EXERCISE PROMPT:
Retype the full listing without altering anything.

RECORDED INFORMATION:
━━━━━━━━━━

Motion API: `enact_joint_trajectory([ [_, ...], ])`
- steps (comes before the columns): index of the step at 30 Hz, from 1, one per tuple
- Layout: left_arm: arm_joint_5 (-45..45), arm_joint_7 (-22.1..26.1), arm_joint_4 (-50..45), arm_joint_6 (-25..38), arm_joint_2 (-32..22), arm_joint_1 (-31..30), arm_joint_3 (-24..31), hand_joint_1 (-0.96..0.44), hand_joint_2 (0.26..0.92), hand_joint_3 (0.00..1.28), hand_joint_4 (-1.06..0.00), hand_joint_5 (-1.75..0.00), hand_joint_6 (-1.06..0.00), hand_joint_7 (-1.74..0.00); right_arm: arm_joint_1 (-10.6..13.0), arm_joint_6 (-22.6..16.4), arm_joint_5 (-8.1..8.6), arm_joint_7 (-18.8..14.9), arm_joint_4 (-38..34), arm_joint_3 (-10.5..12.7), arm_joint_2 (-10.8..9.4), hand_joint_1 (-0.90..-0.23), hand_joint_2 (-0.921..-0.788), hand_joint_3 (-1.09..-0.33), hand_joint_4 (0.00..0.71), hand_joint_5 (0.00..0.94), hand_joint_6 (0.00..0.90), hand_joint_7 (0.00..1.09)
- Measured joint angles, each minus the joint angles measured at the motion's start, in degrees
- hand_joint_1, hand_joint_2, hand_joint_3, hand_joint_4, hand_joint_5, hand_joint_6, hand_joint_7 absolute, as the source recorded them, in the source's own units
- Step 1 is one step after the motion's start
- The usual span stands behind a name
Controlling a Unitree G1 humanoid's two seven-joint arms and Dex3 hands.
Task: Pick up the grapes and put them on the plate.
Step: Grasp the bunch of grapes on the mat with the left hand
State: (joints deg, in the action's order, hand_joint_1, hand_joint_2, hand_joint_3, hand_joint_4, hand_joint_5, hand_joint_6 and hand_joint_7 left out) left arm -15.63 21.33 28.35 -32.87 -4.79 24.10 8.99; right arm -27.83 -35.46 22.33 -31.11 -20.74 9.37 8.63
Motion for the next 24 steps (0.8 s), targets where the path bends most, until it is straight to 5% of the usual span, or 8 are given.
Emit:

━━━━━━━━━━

ANSWER SPACE:
Motion API: `enact_joint_trajectory([ [_, ...], ])`
- steps (comes before the columns): index of the step at 30 Hz, from 1, one per tuple
- Layout: left_arm: arm_joint_5 (-45..45), arm_joint_7 (-22.1..26.1), arm_joint_4 (-50..45), arm_joint_6 (-25..38), arm_joint_2 (-32..22), arm_joint_1 (-31..30), arm_joint_3 (-24..31), hand_joint_1 (-0.96..0.44), hand_joint_2 (0.26..0.92), hand_joint_3 (0.00..1.28), hand_joint_4 (-1.06..0.00), hand_joint_5 (-1.75..0.00), hand_joint_6 (-1.06..0.00), hand_joint_7 (-1.74..0.00); right_arm: arm_joint_1 (-10.6..13.0), arm_joint_6 (-22.6..16.4), arm_joint_5 (-8.1..8.6), arm_joint_7 (-18.8..14.9), arm_joint_4 (-38..34), arm_joint_3 (-10.5..12.7), arm_joint_2 (-10.8..9.4), hand_joint_1 (-0.90..-0.23), hand_joint_2 (-0.921..-0.788), hand_joint_3 (-1.09..-0.33), hand_joint_4 (0.00..0.71), hand_joint_5 (0.00..0.94), hand_joint_6 (0.00..0.90), hand_joint_7 (0.00..1.09)
- Measured joint angles, each minus the joint angles measured at the motion's start, in degrees
- hand_joint_1, hand_joint_2, hand_joint_3, hand_joint_4, hand_joint_5, hand_joint_6, hand_joint_7 absolute, as the source recorded them, in the source's own units
- Step 1 is one step after the motion's start
- The usual span stands behind a name
Controlling a Unitree G1 humanoid's two seven-joint arms and Dex3 hands.
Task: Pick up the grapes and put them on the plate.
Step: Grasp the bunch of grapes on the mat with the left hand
State: (joints deg, in the action's order, hand_joint_1, hand_joint_2, hand_joint_3, hand_joint_4, hand_joint_5, hand_joint_6 and hand_joint_7 left out) left arm -15.63 21.33 28.35 -32.87 -4.79 24.10 8.99; right arm -27.83 -35.46 22.33 -31.11 -20.74 9.37 8.63
Motion for the next 24 steps (0.8 s), targets where the path bends most, until it is straight to 5% of the usual span, or 8 are given.
Emit:

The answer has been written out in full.